AP® Environmental Science Study Guide

Studying for AP® exams can be extremely stressful without a proper game plan. The following AP Environmental Science study guide provides guidance on how to prepare for the APES exam, starting the first day of school until the exam date.

How to Study for the AP Environmental Science Exam

Being successful on the APES exam is much easier when a strong foundation is set up early on. At the beginning of the school year, prepare an efficient organizational system that will make it easier to find content when reviewing throughout the year for tests. Make a strategy on how to organize notes, labs, assessments, and study materials and keep this organizational system in place throughout the school year. Using color-coded tabs or a labeling system can help save time that can be used for studying.

Having easy access to the basic resources needed to get you started is also important. The following is a list of resources that you should use as study materials and have bookmarked in your browser.

  1. AP Environmental Science Course and Exam Description (CED)

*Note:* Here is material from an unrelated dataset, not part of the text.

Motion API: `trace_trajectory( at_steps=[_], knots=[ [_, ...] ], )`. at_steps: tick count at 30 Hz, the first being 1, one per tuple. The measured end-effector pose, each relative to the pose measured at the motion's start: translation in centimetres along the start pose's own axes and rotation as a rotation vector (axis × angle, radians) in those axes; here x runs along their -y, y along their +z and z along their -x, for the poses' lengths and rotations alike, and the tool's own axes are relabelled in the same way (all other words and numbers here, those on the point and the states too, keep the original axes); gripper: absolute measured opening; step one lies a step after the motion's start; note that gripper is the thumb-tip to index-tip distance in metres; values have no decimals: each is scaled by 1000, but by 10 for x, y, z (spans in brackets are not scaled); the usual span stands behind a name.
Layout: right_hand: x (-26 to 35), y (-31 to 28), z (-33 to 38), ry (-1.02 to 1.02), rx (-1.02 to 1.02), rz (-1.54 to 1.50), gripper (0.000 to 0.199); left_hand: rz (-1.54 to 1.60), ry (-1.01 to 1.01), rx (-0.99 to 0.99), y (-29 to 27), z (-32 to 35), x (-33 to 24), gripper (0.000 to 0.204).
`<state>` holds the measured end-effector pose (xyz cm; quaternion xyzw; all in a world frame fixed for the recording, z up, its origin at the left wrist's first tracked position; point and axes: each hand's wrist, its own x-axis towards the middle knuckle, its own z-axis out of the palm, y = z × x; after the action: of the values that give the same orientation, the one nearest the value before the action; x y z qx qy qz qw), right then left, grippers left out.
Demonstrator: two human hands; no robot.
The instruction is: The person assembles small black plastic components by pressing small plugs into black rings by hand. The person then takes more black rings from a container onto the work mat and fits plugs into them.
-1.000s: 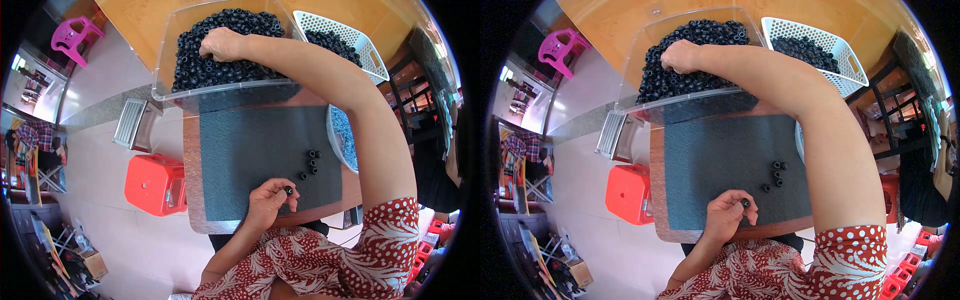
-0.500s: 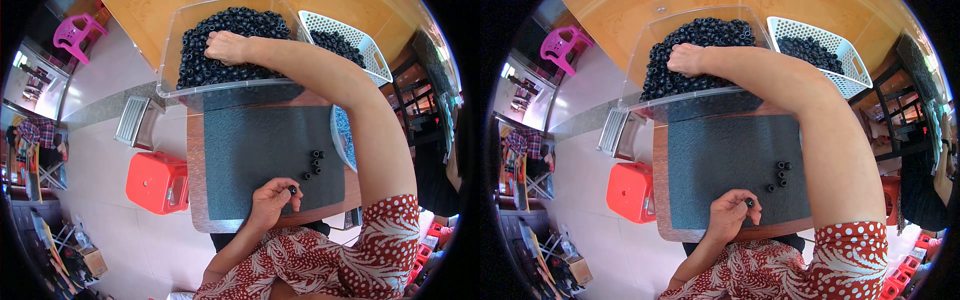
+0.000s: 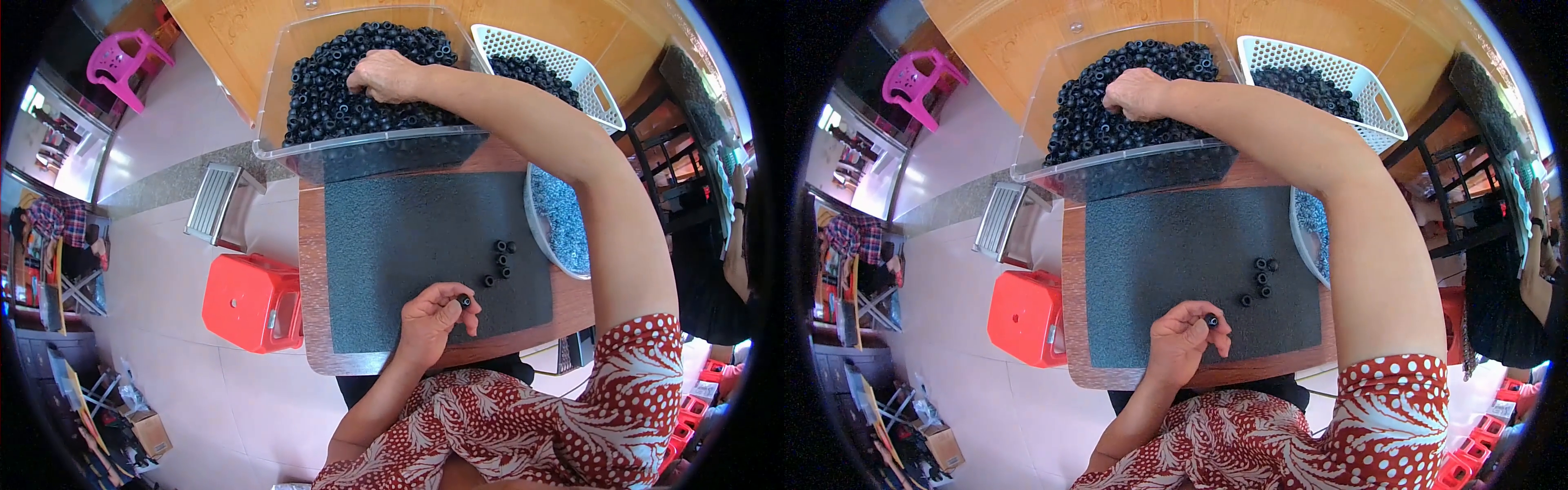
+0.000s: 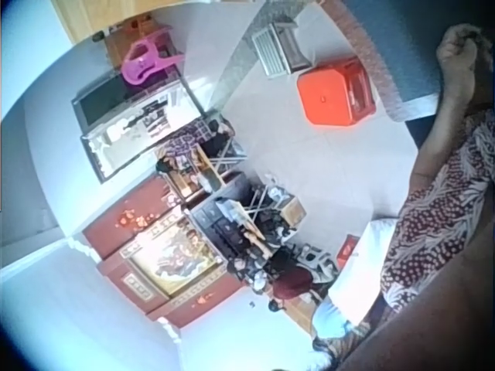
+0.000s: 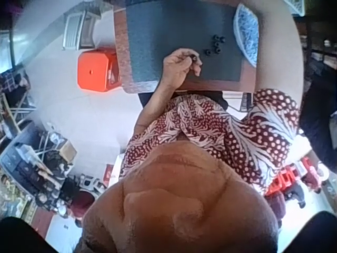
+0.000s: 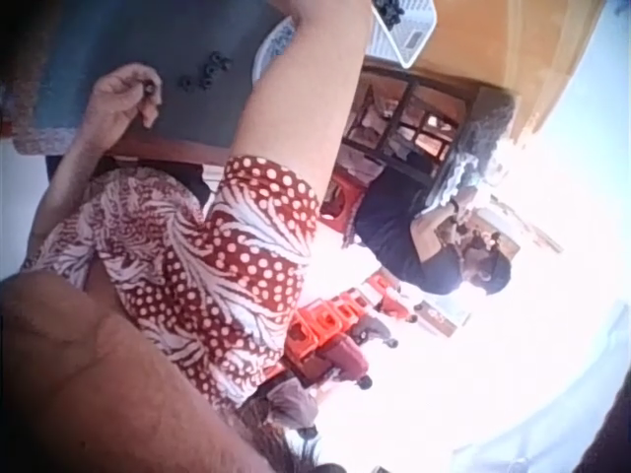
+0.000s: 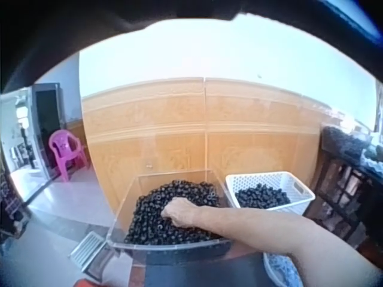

    The CED provides information on the format of the AP exam, topics that will be tested on by unit, and sample AP exam questions. Use this resource to help make study flashcards and as a study guide before unit tests and the AP exam. You can also refer to the College Board®’s AP ES CED that includes sample questions.
  2. AP Classroom

    The AP Classroom has daily AP videos that are connected to the topics in the CED. This resource is best used throughout each unit as a source of notes prior to reviewing for unit tests.
  3. Free Response Questions (FRQs)

    The College Board provides past FRQs with scoring guidelines, student answer samples, and data on score distributions by year. Using this resource throughout the year will help you understand how to apply content from the CED to scenarios on the AP exam.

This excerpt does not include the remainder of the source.